---- INPUT DATA

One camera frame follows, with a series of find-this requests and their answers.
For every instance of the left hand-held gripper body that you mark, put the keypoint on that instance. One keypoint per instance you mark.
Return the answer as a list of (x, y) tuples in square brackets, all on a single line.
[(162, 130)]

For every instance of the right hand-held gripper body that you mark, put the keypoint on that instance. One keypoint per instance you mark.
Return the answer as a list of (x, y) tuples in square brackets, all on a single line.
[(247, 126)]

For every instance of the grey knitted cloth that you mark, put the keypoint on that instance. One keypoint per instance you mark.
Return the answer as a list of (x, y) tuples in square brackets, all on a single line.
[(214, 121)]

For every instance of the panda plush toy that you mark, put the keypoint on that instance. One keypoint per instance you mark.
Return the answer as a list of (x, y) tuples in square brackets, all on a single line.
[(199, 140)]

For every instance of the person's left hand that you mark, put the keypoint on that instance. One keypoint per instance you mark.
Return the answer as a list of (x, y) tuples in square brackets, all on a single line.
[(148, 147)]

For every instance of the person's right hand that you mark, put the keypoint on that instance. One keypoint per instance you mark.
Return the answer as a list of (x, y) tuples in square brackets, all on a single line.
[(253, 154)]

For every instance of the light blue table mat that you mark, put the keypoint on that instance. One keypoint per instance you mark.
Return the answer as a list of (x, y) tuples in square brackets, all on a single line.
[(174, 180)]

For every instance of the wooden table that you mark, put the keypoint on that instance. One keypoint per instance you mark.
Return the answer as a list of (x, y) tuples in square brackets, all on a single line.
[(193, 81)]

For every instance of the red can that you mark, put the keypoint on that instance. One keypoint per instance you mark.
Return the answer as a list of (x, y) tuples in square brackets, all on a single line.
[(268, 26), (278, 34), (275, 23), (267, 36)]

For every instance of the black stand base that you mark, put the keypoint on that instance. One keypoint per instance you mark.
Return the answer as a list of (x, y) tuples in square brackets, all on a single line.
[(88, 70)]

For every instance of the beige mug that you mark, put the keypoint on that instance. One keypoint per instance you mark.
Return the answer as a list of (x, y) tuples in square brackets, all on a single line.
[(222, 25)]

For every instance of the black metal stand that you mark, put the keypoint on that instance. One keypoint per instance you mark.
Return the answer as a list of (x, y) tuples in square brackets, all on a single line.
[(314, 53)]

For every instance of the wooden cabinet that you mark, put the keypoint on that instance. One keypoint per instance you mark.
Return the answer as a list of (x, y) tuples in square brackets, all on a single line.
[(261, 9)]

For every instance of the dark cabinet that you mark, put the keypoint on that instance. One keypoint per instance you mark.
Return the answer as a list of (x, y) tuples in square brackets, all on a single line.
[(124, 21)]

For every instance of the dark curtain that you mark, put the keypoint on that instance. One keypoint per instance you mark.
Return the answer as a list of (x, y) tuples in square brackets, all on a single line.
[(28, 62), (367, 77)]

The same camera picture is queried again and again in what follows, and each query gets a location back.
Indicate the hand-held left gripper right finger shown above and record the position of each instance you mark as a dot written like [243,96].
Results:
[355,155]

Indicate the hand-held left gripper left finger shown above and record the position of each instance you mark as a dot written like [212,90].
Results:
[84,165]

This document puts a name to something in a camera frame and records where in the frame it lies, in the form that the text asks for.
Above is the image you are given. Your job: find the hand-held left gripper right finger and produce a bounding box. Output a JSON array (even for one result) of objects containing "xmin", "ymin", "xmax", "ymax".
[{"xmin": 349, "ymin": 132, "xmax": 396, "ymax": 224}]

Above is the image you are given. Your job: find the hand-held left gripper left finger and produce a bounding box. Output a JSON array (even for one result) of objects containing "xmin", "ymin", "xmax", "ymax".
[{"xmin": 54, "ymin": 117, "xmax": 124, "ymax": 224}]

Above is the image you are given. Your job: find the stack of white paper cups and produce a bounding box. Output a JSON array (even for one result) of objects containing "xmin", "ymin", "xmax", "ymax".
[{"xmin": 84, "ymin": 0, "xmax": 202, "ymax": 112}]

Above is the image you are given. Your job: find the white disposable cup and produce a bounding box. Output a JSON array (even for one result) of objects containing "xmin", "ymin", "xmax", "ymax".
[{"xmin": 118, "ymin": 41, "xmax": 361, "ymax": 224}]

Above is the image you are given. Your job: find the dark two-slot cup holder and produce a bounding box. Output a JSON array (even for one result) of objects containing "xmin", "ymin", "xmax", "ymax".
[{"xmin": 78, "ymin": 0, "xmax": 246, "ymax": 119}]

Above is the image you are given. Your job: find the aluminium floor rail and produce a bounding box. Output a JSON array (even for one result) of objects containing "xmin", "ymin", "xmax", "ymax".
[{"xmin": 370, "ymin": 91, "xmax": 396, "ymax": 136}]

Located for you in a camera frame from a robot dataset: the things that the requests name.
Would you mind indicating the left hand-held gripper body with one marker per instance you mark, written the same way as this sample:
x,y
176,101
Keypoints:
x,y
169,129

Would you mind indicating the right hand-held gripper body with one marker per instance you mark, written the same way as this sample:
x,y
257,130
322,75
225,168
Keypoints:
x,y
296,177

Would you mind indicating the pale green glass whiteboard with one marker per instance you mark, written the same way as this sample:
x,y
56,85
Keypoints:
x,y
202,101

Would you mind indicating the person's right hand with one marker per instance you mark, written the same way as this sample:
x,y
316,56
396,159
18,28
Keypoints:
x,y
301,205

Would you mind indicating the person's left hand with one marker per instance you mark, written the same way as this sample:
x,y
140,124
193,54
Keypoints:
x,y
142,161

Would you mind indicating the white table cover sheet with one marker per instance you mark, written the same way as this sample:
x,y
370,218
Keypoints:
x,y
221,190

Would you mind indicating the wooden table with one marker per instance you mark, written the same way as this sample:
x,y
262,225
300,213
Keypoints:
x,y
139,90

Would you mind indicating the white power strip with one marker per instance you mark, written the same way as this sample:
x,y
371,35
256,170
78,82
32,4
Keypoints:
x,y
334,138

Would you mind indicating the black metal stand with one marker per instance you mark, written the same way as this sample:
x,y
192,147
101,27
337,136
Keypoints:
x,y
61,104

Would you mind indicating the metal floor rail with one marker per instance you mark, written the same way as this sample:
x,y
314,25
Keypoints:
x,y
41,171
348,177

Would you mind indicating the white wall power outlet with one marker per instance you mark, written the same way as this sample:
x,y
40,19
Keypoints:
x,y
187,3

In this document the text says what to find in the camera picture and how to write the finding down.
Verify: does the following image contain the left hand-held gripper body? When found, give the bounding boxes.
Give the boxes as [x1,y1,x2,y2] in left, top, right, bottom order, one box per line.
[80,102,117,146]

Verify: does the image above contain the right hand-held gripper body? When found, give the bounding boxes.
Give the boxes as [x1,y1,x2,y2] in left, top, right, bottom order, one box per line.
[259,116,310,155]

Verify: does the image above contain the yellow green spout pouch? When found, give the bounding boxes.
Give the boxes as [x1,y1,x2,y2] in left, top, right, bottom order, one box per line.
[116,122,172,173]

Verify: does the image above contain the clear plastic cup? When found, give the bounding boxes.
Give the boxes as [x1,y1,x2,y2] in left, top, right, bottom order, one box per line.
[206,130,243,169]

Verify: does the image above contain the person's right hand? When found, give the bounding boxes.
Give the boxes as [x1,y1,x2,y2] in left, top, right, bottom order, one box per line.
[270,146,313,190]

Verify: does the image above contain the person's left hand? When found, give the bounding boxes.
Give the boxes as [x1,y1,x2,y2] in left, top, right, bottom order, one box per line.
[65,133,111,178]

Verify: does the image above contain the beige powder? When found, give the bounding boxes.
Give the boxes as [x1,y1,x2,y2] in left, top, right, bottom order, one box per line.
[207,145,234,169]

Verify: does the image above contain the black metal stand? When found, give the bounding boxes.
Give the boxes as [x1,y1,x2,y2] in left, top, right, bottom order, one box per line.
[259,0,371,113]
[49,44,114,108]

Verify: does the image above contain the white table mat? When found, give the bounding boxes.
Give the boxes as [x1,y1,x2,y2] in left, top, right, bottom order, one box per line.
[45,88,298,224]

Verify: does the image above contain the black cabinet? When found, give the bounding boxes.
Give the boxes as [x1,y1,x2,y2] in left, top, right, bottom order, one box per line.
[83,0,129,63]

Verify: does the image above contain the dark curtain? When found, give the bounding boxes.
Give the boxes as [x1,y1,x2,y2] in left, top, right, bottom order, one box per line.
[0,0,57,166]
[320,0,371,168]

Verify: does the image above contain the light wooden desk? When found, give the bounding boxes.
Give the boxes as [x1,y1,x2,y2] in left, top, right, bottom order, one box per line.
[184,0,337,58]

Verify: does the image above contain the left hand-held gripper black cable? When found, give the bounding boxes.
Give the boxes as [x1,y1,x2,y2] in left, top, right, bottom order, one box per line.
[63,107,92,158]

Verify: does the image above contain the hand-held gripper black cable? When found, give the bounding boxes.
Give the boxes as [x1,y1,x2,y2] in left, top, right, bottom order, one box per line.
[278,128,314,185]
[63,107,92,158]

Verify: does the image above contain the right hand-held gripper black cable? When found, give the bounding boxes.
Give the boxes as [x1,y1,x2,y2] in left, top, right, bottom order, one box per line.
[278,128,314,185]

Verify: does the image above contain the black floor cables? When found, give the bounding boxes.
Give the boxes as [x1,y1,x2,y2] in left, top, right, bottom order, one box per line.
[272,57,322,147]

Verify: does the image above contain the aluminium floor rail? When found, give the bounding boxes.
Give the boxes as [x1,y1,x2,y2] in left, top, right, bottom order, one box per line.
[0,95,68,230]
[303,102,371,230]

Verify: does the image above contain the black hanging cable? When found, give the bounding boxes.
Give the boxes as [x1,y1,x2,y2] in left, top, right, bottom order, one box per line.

--------

| YOUR TASK |
Exact copies of the lines from the one holding "Verify: does the image above contain the black floor" through the last line above, and only those, make up the answer.

| RESPONSE |
Verify: does the image above contain the black floor cables? When found, give the bounding boxes.
Give the boxes as [x1,y1,x2,y2] in left, top, right, bottom order, one box per line.
[272,57,322,147]

Verify: does the image above contain the aluminium floor rail? When found, give the bounding boxes.
Give the boxes as [x1,y1,x2,y2] in left, top, right, bottom order, one box per line.
[0,95,68,230]
[303,102,371,230]

Verify: does the image above contain the black hanging cable? When found, give the bounding boxes.
Give the boxes as [x1,y1,x2,y2] in left, top, right, bottom order, one box per line.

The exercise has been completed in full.